The best punk song of all time, according to data science
Punk and science are two terms that don’t feel as though they should go together. Science tries to make order out of chaos, meanwhile, punk tries to add to it.
Punk has always been a pretty difficult genre to define. Ever since the style’s inception, since The Damned recorded their thrashy guitars and John Lyndon screamed angry everything down a microphone, it has been one of the most gatekept kinds of music in the world. The only thing heard over haphazard guitars are scathing indictments of “you don’t get it” and “you’re a poser” as people try hard to protect a branch of music that was supposed to be accessible to all.
John Lydon himself called the majority of punk bands who released music after the Sex Pistols “copycat wankers” as he felt as though they were getting into it for the wrong reasons.

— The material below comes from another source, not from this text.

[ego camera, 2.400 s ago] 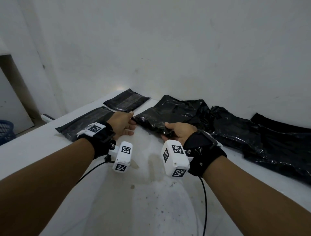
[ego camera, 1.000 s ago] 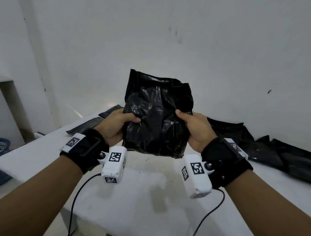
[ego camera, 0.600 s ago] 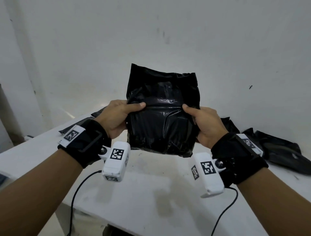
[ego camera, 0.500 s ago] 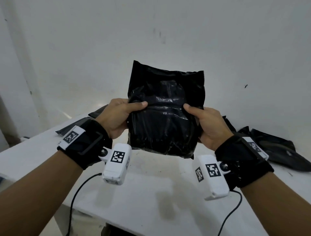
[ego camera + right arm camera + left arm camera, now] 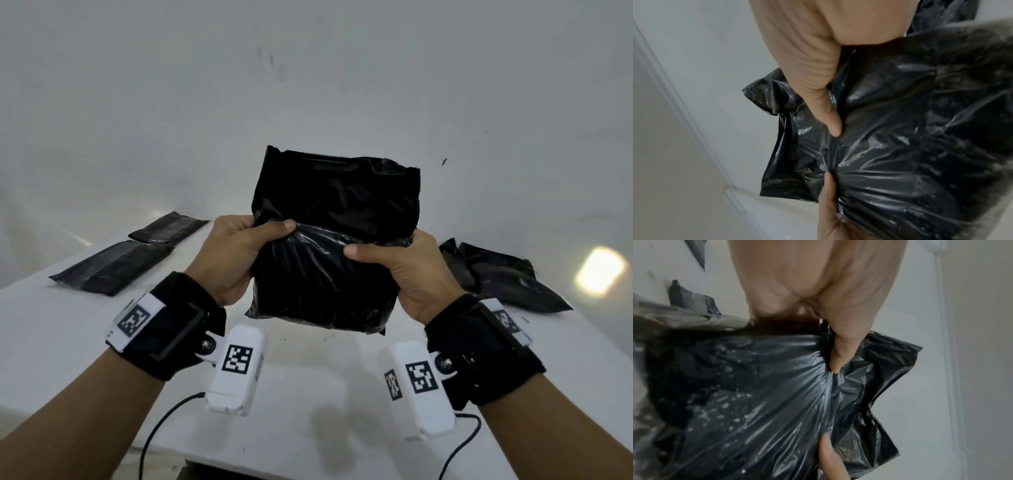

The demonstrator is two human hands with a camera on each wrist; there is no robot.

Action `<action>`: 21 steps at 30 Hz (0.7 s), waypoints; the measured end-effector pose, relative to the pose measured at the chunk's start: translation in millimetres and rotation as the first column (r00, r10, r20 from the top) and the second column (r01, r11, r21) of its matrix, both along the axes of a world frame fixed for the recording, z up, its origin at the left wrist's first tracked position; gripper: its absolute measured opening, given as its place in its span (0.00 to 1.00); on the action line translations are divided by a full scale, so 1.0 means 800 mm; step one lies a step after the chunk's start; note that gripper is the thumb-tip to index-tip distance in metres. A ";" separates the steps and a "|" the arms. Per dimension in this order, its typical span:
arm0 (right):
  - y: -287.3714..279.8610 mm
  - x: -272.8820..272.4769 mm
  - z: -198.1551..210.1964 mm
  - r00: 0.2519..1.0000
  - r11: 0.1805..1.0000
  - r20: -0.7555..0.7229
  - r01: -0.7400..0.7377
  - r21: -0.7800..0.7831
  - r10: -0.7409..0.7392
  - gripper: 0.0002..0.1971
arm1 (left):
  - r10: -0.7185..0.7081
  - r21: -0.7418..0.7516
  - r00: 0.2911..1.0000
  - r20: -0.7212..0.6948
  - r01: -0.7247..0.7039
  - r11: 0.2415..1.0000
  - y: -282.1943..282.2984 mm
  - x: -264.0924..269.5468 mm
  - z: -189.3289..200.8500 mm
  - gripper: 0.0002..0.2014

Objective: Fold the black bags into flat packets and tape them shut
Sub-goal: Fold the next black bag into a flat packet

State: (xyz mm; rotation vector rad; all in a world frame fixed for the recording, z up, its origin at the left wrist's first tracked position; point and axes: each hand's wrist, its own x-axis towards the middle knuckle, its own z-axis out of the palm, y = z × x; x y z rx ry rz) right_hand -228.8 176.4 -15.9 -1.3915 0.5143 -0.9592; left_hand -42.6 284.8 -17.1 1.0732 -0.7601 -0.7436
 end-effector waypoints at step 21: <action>-0.026 -0.024 -0.025 0.996 0.964 -0.016 0.091 0.250 -0.090 0.15 | -0.037 0.218 0.984 -0.173 0.075 0.973 -0.037 -0.045 -0.011 0.19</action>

Bands like Buzzcocks and The Clash, despite resonating with listeners, didn’t come close to impressing the man who was credited with giving the genre its venom.

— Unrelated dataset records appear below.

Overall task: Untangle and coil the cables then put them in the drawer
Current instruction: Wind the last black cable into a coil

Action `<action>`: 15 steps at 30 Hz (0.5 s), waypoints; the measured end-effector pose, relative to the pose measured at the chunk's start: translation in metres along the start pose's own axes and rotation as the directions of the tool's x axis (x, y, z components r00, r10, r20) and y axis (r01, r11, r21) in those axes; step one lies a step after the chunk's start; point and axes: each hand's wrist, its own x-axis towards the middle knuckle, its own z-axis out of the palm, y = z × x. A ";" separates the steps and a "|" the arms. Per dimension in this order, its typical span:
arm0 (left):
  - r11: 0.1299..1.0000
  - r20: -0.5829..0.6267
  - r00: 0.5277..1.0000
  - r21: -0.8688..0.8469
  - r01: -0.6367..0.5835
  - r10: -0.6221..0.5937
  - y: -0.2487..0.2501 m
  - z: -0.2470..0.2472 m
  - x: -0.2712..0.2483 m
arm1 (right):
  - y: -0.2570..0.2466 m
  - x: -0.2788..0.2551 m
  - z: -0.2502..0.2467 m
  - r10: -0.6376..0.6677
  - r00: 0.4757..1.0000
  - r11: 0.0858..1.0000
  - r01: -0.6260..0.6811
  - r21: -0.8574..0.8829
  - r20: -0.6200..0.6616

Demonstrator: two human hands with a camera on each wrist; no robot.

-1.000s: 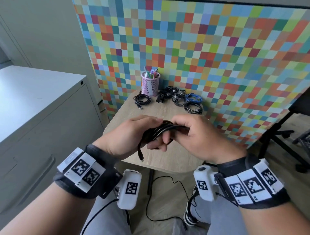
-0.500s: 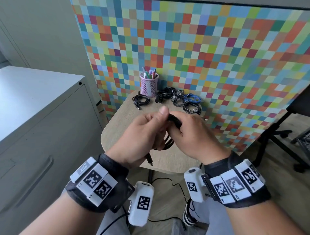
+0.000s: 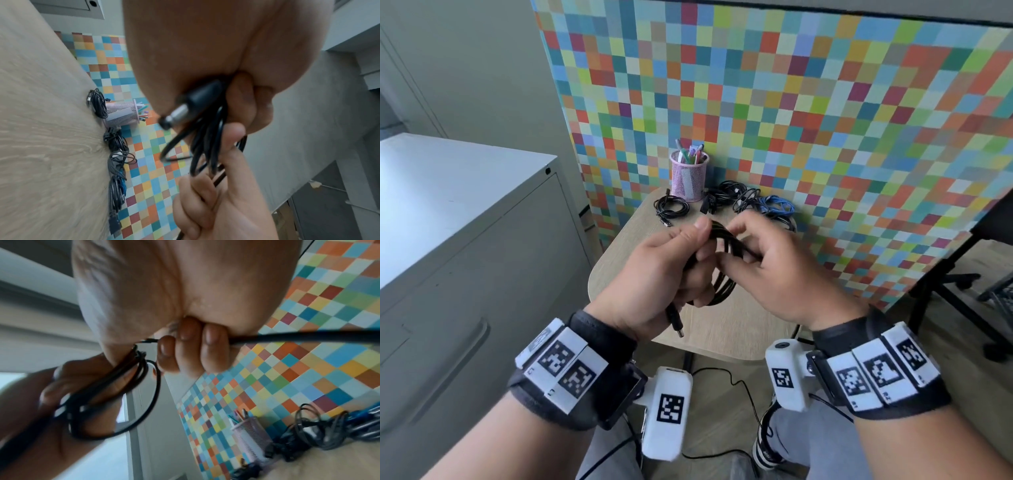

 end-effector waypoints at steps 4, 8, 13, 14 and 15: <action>0.994 -0.161 0.986 -0.088 -0.066 0.052 0.006 -0.010 0.003 | 0.008 -0.013 -0.002 -0.068 0.993 0.997 0.071 0.030 -0.099; 0.961 -0.266 0.956 -0.209 -0.181 0.122 0.019 -0.024 0.002 | 0.032 -0.020 -0.001 0.000 0.982 0.995 -0.018 -0.094 -0.188; 0.896 -0.385 0.892 -0.269 -0.354 0.237 0.030 -0.033 0.003 | 0.050 -0.025 0.008 0.212 0.973 0.896 -0.229 -0.380 -0.087; 0.903 -0.380 0.889 -0.237 -0.359 0.254 0.029 -0.034 0.005 | 0.046 -0.026 0.011 0.255 0.967 0.865 -0.239 -0.441 -0.024; 0.919 -0.363 0.893 -0.184 -0.348 0.266 0.027 -0.034 0.006 | 0.039 -0.026 0.015 0.297 0.954 0.830 -0.234 -0.507 0.046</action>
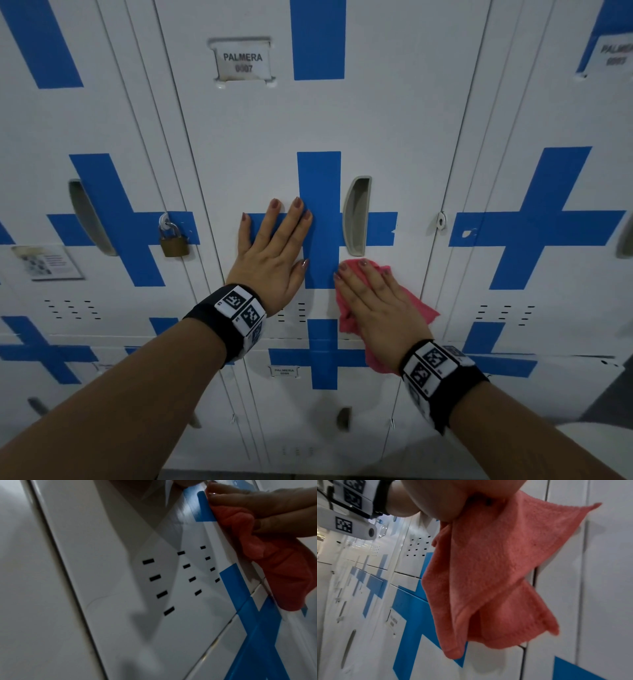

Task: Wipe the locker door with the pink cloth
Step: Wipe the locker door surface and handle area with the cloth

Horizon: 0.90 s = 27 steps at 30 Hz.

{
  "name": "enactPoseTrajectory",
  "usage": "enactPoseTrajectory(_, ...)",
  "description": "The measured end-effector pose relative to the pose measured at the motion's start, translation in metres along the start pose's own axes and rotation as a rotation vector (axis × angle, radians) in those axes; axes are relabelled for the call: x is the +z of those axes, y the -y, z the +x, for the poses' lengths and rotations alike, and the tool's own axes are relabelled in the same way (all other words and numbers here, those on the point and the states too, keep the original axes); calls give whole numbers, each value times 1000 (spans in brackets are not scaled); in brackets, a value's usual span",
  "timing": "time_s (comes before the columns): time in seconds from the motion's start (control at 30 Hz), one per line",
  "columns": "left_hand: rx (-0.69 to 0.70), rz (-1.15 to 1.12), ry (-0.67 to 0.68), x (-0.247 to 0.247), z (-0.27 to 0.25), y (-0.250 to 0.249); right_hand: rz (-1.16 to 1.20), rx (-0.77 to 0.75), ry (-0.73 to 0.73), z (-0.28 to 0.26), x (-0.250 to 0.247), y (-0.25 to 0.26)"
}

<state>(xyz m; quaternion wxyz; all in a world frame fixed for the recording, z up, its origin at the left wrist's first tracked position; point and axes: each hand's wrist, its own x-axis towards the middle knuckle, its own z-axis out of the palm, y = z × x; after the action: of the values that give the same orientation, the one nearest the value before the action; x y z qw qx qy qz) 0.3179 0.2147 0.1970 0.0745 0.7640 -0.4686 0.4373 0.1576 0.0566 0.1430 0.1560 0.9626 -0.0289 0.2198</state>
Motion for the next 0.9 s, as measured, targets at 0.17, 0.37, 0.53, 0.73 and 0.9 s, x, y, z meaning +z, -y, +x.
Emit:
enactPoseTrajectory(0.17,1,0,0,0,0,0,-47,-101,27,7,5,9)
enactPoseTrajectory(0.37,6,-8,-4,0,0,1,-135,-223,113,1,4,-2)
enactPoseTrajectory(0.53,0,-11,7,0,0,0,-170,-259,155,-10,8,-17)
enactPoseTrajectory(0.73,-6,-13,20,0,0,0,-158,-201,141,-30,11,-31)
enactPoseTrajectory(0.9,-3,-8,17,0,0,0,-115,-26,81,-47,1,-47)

“What he was doing was creating division,” said Lydon when discussing The Clash’s Joe Strummer. “I told them all at the time, ‘All I want from you is tell me your middle-class experiences so we can share them instead of you coming down and imitating my lot’.” The Sex Pistol continued, “By that I mean my folk, my culture […] Have a picture taken outside council flats, you know, as if that equates integrity. No!”

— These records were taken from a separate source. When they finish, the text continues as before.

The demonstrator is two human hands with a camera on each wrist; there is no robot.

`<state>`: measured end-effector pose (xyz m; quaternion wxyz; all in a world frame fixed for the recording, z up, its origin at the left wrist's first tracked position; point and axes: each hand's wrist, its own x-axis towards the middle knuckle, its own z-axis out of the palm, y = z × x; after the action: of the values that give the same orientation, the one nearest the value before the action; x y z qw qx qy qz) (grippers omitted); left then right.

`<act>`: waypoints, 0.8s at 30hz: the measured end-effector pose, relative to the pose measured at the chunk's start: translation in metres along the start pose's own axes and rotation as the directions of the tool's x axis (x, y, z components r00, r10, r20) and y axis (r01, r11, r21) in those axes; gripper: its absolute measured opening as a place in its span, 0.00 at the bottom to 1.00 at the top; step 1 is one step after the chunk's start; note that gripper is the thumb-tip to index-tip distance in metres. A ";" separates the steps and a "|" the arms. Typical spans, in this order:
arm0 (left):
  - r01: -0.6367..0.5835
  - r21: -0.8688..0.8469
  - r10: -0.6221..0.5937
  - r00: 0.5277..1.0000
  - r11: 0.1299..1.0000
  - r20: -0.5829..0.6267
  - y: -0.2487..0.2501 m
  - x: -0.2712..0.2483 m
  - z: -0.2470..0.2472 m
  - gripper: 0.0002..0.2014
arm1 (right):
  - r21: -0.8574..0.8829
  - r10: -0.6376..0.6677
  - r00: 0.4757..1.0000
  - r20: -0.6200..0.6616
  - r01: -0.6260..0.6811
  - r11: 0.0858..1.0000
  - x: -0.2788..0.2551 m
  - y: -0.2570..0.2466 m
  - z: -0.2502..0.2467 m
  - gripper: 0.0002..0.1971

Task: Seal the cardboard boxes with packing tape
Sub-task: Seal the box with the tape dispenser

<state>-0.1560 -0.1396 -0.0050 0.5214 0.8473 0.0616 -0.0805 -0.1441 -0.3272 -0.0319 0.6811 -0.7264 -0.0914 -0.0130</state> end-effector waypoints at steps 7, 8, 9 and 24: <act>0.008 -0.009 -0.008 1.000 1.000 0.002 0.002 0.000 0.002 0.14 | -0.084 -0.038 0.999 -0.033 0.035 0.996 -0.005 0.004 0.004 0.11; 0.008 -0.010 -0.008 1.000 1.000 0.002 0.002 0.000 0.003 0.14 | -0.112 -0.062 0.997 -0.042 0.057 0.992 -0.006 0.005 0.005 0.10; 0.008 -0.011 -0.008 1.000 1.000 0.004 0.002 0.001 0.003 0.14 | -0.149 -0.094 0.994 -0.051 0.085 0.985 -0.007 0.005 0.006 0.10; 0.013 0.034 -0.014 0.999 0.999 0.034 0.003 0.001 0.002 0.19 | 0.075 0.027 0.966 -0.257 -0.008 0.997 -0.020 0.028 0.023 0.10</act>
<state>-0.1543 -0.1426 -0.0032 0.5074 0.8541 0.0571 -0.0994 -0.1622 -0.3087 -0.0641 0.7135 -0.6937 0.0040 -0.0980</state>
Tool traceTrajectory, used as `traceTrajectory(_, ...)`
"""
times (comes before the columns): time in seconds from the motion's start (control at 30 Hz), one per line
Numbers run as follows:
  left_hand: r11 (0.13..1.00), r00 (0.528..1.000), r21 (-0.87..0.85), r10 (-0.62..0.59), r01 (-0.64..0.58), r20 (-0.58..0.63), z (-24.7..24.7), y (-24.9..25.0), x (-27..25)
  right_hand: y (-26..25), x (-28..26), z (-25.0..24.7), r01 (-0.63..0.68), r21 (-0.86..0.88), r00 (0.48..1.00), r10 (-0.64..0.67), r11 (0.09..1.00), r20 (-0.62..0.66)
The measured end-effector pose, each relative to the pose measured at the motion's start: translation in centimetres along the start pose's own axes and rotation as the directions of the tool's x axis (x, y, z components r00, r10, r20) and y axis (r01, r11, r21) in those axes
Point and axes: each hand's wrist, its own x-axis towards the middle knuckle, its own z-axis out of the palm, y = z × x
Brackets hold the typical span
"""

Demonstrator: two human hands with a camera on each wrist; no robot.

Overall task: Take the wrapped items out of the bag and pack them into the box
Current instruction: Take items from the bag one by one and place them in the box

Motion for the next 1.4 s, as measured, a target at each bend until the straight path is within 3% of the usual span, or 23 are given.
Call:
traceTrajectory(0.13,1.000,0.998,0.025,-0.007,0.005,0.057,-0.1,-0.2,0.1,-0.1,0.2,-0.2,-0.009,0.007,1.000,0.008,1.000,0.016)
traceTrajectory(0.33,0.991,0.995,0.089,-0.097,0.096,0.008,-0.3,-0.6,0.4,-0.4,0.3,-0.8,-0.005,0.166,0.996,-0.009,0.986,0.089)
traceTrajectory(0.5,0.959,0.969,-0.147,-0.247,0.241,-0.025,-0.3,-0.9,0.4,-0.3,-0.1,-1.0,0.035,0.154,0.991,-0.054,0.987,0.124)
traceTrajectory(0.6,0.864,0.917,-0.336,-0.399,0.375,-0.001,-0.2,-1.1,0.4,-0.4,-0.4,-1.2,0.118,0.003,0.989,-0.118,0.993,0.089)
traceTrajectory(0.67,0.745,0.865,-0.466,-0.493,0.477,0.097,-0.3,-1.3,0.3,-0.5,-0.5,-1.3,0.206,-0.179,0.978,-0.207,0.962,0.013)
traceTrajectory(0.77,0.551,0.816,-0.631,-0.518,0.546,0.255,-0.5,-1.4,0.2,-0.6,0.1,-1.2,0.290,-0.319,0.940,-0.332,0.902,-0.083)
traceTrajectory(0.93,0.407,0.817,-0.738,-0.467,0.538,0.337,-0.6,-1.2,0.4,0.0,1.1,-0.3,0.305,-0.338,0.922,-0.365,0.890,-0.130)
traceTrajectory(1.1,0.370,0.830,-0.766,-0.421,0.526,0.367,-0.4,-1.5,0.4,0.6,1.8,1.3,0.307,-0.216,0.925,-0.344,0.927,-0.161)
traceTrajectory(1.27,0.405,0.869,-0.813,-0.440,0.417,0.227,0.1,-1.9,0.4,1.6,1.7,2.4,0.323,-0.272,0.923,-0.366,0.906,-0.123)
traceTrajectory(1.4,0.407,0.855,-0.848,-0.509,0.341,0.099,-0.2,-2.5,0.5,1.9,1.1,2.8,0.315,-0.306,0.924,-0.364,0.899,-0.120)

It wasn’t just punks within the genre who struggled to make sense of it, but critics as well. For many, the punk movement was less of an artistic endeavour and instead a circus act. One of the reviews of Sex Pistols’ early gigs highlighted exactly that, as the music wasn’t discussed, while the anger of the band took centre stage.
“’HURRY UP, they’re having an orgy on stage,’ said the bloke on the door as he tore the tickets up. I waded to the front and straightaway sighted a chair arcing gracefully through the air, skidding across the stage and thudding contentedly into the PA system, to the obvious nonchalance of the bass drums and guitar,” read a review in the New Musical Express titled ‘Don’t Look Over Your Shoulder, But The Sex Pistols are Coming’. “Well I didn’t think they sounded that bad on first earful – then I saw it was the singer who’d done the throwing.”
Given Lydon’s disdain for many artists within the genre, and a lot of critics’ inability to understand it, it seems odd to rely on data science to provide the definitive answer as to what the best punk song is, and even odder that it would be Lydon and his merry band of Pistols who receive the acclaim, but here we are.
The website Acclaimed Music makes lists of the greatest songs from certain periods according to music magazines, radio stations and critics. In doing so, they are able to determine what the “industry” thinks about certain songs and music from different periods. When we look at those released in the 1970s, the highest ranking punk song, and so by definition the greatest punk song, belongs to Sex Pistols’ defiant ‘Anarchy In The UK’.
There’s no escaping that this song is excellent, but does this acclaim act as an oxymoron somewhat? Does the worldwide acclaim of a punk song mean that it actually can’t be counted as punk? How can something so accepted by the mainstream be described as a part of the counterculture? We find ourselves trapped in the web weaved by the gatekeeping nature of punk, a trap that is borderline impossible for us to crawl our way out of. Regardless, as far as data science is concerned, the Sex Pistols hit single is the greatest punk song of all time.